== Task objective ==
Set down exactly the lines from the one containing "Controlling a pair" through the last line of the data below, and no others.

_____

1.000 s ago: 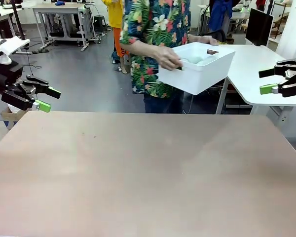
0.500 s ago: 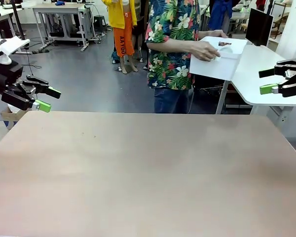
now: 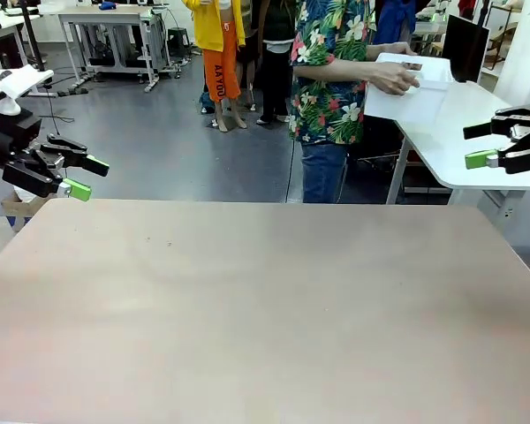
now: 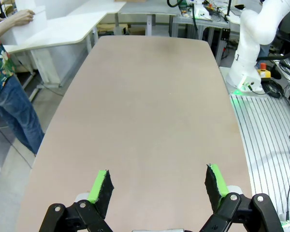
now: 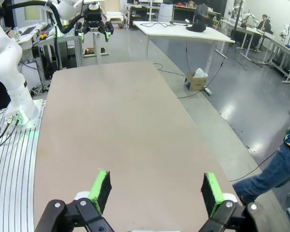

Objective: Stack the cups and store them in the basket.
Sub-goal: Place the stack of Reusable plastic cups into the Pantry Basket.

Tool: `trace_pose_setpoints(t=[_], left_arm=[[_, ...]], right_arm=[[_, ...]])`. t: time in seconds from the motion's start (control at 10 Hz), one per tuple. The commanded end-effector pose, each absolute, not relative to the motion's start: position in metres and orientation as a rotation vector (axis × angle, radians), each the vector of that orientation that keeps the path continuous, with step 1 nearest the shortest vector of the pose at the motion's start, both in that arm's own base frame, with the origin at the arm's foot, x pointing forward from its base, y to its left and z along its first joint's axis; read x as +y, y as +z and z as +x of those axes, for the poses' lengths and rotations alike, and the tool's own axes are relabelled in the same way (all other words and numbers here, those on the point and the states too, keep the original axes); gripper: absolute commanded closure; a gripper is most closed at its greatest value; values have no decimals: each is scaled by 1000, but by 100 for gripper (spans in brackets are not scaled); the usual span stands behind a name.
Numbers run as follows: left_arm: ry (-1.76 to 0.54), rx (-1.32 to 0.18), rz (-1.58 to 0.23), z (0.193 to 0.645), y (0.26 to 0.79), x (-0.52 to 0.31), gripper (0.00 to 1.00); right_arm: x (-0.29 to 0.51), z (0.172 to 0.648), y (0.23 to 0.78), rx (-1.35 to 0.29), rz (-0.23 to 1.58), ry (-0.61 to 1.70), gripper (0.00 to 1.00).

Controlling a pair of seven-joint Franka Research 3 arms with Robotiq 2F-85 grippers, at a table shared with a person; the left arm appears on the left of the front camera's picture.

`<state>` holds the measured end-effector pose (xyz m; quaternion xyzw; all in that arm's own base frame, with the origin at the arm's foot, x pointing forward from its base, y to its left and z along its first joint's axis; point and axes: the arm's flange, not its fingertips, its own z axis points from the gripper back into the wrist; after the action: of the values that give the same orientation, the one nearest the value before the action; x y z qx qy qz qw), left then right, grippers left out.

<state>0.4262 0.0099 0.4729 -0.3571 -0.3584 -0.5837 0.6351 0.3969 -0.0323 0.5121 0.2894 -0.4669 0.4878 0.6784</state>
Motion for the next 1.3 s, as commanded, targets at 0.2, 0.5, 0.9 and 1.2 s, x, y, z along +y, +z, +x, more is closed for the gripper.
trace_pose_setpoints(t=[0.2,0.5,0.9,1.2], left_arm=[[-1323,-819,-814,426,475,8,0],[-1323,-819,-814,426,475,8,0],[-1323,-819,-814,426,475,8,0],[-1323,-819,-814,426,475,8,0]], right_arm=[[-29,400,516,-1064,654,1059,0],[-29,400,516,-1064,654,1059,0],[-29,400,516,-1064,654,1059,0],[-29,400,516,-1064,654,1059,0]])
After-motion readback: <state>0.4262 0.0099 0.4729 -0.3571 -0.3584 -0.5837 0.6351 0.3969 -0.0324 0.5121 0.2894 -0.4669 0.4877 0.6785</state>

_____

== Reply ==
Controlling a pair of seven-joint Franka Research 3 arms with Robotiq 2F-85 grippers, at a table shared with a person; the left arm appears on the left of the front camera's picture.

`<state>` holds the measured end-effector pose (xyz m; quaternion xyzw; all in that arm's own base frame, with the origin at the arm's foot, x pointing forward from its base, y to its left and z along its first joint's axis; point and axes: the arm's flange, not its fingertips, its own z axis points from the gripper back into the wrist; after the action: of the values that give the same orientation, the one nearest the value before the action; x y z qx qy qz qw), left then right, grippers left out.

<state>0.4262 0.0099 0.4729 -0.3571 -0.3584 -0.5837 0.6351 0.3969 -0.0323 0.5121 0.2894 -0.4669 0.4878 0.6784</state>
Motion for the next 1.3 s, as commanded, targets at 0.2, 0.5, 0.9 and 1.2 s, x, y, z along +y, +z, +x, more is closed for the gripper.
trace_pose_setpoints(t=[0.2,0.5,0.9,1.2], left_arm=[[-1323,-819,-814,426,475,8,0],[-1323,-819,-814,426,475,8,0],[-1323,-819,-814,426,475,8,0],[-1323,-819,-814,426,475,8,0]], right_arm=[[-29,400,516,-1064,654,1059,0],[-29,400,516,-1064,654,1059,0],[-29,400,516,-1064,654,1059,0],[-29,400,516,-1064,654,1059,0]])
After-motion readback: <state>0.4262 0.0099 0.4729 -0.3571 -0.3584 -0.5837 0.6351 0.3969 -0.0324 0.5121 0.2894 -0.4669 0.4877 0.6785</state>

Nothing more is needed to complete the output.